In una guerra contro una specie aliena che ha già mietuto milioni di vittime, i Mimics, Tom Cruise interpreta un funzionario dell’esercito, William “Bill” Cage, senza alcuna esperienza di combattimento, viene costretto contro la sua volontà a combattere al fronte nell’ultima offensiva contro il nemico. Incapace di manovrare l’armatura da combattimento, Cage si ritrova in mezzo a un conflitto in cui i Mimics hanno la meglio trasformando quella che doveva essere la vittoria definitiva dell’uomo nella loro più grande sconfitta. Il nostro soldato muore portandosi però con se un Alfa, uno dei “nervi” del sistema centrale che controlla i Mimics, ricoprendo il suo corpo del sangue alieno, Cage assorbe così il loro potere: resettare la giornata ogni volta che si viene uccisi. Grazie a questa abilità, William ripete tutte le volte lo stesso giorno apprendendo nuove tecniche di combattimento e prevedendo le mosse del nemico. Al suo fianco si unisce Rita Vrataski, soldatessa esperta che ha precedentemente avuto la stessa abilità, aiuterà Cage nella guerra. Ripetere e ripetere ancora la stessa giornata, per apprendere sempre di più a trovare un modo per porre fine alla guerra e fermare questo loop temporale interminabile.

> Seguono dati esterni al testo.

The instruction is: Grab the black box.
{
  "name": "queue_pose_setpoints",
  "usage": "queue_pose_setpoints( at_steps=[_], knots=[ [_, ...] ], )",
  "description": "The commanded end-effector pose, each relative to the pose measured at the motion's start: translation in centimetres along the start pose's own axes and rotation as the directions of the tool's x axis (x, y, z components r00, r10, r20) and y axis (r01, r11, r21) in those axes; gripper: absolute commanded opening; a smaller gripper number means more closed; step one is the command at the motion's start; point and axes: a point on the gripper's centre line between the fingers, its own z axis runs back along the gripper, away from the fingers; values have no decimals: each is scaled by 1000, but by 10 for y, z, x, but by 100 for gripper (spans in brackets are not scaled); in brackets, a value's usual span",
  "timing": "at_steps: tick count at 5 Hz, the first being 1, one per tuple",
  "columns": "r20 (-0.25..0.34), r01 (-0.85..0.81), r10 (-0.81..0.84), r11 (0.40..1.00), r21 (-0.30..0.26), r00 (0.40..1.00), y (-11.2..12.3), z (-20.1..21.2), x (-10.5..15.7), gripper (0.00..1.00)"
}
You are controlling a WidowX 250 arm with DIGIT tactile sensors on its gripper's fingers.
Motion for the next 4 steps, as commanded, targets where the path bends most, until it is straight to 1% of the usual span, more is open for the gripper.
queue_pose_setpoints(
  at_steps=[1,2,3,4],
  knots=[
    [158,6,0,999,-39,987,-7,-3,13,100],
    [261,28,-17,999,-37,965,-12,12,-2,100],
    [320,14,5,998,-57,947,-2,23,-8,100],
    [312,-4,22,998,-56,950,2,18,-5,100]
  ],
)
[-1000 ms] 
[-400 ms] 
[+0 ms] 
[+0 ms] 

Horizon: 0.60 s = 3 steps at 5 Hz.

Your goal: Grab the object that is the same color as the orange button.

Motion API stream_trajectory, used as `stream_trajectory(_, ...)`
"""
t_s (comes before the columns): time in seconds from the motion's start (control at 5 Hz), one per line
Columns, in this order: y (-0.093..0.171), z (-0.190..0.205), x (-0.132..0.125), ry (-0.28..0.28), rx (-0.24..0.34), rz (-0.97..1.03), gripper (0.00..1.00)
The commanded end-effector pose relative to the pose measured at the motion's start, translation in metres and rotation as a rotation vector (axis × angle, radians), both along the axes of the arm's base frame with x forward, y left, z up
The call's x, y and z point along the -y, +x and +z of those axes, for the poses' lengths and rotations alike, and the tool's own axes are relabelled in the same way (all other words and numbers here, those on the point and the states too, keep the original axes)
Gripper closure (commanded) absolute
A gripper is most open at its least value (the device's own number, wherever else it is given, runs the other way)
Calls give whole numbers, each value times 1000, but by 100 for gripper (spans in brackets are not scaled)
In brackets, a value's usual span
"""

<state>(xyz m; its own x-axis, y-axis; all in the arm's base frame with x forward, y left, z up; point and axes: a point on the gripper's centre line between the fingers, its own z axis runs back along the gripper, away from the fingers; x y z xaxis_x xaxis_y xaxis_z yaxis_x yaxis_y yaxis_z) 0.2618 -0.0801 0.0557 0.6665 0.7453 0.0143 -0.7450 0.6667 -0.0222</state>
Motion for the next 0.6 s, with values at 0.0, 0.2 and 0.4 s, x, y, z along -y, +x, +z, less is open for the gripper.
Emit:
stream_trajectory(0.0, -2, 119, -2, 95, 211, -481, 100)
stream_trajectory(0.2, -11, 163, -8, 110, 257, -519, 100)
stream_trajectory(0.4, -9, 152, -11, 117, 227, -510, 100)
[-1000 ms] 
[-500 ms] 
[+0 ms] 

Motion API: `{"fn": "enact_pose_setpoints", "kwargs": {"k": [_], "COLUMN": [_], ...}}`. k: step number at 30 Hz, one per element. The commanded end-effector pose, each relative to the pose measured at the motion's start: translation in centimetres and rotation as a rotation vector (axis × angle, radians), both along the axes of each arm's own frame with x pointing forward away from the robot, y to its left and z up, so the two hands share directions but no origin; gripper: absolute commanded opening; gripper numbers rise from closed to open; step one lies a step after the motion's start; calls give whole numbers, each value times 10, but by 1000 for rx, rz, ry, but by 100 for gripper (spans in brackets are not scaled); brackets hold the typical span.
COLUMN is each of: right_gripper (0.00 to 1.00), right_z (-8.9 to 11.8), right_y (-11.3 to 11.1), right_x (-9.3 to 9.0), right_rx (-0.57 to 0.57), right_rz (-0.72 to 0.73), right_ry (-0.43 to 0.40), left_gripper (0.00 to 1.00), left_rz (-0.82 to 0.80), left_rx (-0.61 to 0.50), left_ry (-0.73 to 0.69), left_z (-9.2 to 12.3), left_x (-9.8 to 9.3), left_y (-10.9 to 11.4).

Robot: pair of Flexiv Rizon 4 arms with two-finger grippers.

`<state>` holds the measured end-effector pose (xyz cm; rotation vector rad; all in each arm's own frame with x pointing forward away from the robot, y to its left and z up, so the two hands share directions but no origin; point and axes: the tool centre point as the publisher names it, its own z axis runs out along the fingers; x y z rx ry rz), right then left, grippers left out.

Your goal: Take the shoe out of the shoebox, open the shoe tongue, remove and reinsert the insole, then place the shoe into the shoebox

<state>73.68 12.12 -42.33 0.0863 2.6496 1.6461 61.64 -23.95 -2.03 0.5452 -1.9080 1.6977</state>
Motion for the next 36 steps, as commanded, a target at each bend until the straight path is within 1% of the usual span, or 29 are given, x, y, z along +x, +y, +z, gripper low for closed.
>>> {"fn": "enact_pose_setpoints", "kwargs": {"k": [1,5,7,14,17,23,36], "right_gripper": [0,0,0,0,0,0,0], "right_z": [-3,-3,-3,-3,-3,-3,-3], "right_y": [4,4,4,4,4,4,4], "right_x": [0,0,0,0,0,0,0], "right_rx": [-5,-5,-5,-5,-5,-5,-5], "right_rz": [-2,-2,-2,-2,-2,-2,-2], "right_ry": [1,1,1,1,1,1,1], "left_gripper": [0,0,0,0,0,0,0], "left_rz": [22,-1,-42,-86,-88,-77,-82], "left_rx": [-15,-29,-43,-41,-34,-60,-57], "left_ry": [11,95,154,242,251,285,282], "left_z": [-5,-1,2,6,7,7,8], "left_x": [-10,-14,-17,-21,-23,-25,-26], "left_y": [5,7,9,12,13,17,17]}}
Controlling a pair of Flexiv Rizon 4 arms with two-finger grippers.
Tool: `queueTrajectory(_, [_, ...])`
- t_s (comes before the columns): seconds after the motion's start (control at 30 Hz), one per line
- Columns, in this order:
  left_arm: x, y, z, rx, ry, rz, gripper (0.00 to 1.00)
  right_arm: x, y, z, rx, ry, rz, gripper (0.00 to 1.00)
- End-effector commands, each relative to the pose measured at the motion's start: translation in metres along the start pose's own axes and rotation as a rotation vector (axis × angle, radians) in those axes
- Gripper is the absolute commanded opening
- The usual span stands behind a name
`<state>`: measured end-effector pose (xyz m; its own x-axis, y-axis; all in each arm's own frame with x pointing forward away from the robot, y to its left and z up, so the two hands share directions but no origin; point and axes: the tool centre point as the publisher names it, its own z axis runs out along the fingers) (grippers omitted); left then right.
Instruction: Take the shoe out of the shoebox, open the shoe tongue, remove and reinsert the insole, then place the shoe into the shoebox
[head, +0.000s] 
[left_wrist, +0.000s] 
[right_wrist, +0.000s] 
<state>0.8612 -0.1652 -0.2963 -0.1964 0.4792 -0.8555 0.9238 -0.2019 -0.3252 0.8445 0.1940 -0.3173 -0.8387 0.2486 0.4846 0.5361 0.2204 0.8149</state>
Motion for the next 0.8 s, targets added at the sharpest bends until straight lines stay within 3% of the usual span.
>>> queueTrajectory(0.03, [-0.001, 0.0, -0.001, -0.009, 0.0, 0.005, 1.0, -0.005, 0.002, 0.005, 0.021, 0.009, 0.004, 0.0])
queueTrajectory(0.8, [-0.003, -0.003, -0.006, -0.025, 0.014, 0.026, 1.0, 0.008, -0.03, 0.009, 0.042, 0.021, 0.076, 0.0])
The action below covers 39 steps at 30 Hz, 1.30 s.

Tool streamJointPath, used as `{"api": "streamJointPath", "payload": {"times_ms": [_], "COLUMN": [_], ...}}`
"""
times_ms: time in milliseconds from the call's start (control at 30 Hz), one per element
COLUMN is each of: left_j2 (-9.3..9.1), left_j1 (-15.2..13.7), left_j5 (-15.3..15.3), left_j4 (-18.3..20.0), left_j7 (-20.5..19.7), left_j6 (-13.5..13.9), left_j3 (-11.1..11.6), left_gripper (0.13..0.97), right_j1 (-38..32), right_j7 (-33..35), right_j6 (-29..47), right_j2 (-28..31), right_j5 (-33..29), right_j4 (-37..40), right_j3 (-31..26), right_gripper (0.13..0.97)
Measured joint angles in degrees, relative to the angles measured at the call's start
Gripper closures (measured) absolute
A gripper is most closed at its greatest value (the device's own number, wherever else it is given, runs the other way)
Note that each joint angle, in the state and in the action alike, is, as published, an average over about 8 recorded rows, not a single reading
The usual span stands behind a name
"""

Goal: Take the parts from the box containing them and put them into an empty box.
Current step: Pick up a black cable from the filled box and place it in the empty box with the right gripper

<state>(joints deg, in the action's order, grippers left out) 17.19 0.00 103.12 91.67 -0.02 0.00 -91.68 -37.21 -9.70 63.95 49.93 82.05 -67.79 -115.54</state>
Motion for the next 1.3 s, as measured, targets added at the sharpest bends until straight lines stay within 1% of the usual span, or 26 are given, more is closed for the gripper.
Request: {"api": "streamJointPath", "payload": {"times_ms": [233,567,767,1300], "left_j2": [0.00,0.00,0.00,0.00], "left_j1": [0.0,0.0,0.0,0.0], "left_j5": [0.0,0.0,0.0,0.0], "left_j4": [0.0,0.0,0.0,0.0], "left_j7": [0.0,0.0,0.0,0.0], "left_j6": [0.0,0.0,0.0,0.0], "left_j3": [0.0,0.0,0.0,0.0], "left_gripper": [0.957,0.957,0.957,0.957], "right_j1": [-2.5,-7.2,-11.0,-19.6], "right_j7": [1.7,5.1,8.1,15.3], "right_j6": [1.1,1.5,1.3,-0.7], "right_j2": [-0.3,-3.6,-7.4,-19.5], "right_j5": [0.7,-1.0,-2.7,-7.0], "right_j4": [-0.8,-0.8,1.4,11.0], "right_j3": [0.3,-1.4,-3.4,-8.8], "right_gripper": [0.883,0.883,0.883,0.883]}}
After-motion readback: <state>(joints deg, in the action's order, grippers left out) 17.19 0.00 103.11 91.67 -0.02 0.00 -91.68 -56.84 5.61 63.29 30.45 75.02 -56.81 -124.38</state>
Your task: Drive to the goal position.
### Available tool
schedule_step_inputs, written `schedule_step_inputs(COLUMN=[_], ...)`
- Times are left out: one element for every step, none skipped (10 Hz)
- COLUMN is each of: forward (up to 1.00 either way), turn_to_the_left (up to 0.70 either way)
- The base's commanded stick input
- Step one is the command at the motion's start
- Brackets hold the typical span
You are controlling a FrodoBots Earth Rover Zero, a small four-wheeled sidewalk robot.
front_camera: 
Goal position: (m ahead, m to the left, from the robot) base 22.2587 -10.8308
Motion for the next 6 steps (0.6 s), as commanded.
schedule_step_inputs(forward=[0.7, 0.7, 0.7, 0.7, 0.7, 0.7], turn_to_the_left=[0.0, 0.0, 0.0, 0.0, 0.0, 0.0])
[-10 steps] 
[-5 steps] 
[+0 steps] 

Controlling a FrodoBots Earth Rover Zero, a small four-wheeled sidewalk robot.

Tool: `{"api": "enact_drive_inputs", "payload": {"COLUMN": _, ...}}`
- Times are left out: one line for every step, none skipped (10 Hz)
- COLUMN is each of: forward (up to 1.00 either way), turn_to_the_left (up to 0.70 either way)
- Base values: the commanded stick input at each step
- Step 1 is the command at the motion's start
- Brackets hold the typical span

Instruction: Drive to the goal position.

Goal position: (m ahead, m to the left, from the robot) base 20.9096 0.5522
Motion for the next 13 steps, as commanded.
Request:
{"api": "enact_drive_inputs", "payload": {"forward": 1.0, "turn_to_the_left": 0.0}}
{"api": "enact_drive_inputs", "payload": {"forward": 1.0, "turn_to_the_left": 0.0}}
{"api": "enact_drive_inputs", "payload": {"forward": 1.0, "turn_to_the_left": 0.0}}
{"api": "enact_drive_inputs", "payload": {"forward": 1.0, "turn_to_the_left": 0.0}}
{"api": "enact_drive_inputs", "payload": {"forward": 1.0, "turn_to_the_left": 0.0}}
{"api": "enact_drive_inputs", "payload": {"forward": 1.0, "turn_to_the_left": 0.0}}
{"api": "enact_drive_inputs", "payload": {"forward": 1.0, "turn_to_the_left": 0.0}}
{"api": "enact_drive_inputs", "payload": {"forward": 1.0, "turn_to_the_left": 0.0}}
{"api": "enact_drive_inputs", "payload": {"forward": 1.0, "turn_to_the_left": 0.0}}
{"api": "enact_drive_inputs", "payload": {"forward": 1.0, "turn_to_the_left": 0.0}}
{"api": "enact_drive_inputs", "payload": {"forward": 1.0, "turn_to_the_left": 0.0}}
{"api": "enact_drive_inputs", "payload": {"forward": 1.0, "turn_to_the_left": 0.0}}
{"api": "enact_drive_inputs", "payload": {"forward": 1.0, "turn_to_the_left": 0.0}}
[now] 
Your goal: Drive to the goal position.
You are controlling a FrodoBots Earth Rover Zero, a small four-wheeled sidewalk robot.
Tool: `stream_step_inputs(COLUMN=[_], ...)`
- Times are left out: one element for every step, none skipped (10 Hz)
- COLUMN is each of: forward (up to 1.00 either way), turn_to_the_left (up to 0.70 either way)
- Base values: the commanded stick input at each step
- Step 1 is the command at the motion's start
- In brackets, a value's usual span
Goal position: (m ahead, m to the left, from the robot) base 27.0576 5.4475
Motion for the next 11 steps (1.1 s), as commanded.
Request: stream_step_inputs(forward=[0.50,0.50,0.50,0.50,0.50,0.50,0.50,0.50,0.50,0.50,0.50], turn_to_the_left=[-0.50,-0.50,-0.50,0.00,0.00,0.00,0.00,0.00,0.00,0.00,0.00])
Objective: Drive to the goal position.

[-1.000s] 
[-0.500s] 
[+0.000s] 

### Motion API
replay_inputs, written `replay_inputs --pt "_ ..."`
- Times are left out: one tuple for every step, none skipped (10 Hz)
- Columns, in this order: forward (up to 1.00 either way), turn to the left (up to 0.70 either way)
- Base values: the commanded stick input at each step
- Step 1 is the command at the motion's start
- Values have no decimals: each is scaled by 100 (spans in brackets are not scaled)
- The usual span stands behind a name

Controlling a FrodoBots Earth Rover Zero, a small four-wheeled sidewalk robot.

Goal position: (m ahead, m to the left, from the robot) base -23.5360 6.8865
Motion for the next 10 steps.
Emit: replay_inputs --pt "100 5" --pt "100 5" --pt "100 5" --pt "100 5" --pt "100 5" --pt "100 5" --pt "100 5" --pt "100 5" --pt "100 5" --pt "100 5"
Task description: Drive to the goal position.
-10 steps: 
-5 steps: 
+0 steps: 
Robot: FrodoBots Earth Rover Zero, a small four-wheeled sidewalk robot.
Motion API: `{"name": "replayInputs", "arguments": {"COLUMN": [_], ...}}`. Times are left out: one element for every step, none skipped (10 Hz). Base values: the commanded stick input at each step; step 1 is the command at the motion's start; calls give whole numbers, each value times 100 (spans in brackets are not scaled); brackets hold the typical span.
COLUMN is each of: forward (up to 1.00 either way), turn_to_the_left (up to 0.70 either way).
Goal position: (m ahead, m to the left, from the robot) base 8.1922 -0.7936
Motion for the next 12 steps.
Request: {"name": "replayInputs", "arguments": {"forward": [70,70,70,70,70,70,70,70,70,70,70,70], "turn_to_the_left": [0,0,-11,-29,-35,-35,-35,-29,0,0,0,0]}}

Edge of Tomorrow sorprende in maniera inaspettata e piacevole. Visto il passato di Doug Liman (Jumper bleah) avevo la paura che questo nuovo blockbuster americano si rivelasse la solita stupidità “tanti effetti, poco affetto”, invece è un film gradevole, ben realizzato senza particolari difetti ma che anzi, riesce a tenere la tensione alta grazie ad una trama non banale e una storia narrata con perizia di montaggio e scrittura.

Il loop temporale viene sfruttato alla perfezione, sia per il procedere della storia ma anche per creare della spassose gag fortunatamente senza mai esagerare. Scorrevole, pieno d’azione e con un pizzico d’amore, tutti elementi ben amalgamati per un mix esplosivo. Certo non è un capolavoro (è sempre un film con Tom Cruise!) ma fa sempre piacere trovare un film di fantascienza in grado di guadagnarsi i soldi del il biglietto.

L’esperienza sonora

Per l’occasione sono andato a vedere Edge of Tomorrow nel nuovo cinema di Mestre (VE) in Piazza Candiani, IMG cinemas, l’unica cinema in Italia dotato di impianto sorround Dolby Atmos. Il suono è coinvolgente, spettacolare e incredibilmente dettagliato ed è davvero difficile se non impossibile trovare un modo migliore per ascoltare il film. Il suono si propaga per la sala in modo naturale, senza mai eccedere o rischiare di essere fastidioso, immerge lo spettatore nel bel mezzo dello scontro con bassi potenti e una tridimensionalità sonora eccellente.
Se siete di zona, vi consiglio vivamente di andare a vedere il vostro prossimo film qui (magari il nuovo Transformers). Non ve ne pentirete.

Queste sono le mie opinioni su Edge of Tomorrow, voi cosa ne pensate?